§ Instructions for the task: Among the lines below, count those that include "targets", and state the count alone.

* * * * * * *

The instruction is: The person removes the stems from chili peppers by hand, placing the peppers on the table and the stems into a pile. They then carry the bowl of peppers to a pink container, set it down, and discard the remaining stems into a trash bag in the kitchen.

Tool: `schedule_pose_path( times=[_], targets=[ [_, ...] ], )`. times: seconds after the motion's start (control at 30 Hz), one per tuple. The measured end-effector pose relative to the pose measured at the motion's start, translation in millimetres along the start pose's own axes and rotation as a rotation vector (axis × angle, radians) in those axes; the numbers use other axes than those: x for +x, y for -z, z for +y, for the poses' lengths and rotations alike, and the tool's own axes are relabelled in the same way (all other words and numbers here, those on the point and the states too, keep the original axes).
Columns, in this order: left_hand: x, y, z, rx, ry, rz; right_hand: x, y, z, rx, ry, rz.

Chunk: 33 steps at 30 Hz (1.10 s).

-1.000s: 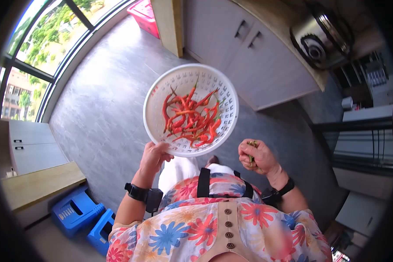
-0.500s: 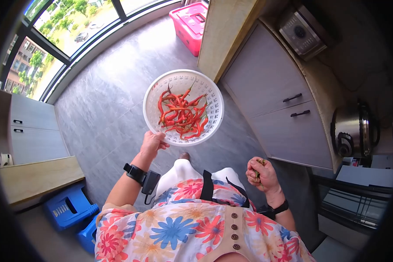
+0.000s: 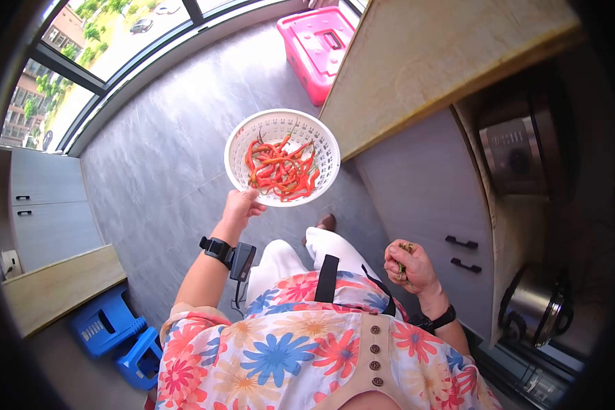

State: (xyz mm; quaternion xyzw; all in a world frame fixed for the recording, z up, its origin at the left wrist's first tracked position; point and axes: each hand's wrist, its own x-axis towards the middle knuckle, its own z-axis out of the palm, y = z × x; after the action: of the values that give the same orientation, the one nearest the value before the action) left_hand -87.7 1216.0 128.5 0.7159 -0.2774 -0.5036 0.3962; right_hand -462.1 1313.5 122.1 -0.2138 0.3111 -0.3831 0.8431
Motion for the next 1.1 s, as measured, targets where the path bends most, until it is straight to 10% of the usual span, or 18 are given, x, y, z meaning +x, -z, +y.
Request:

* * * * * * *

§ Task answer: 2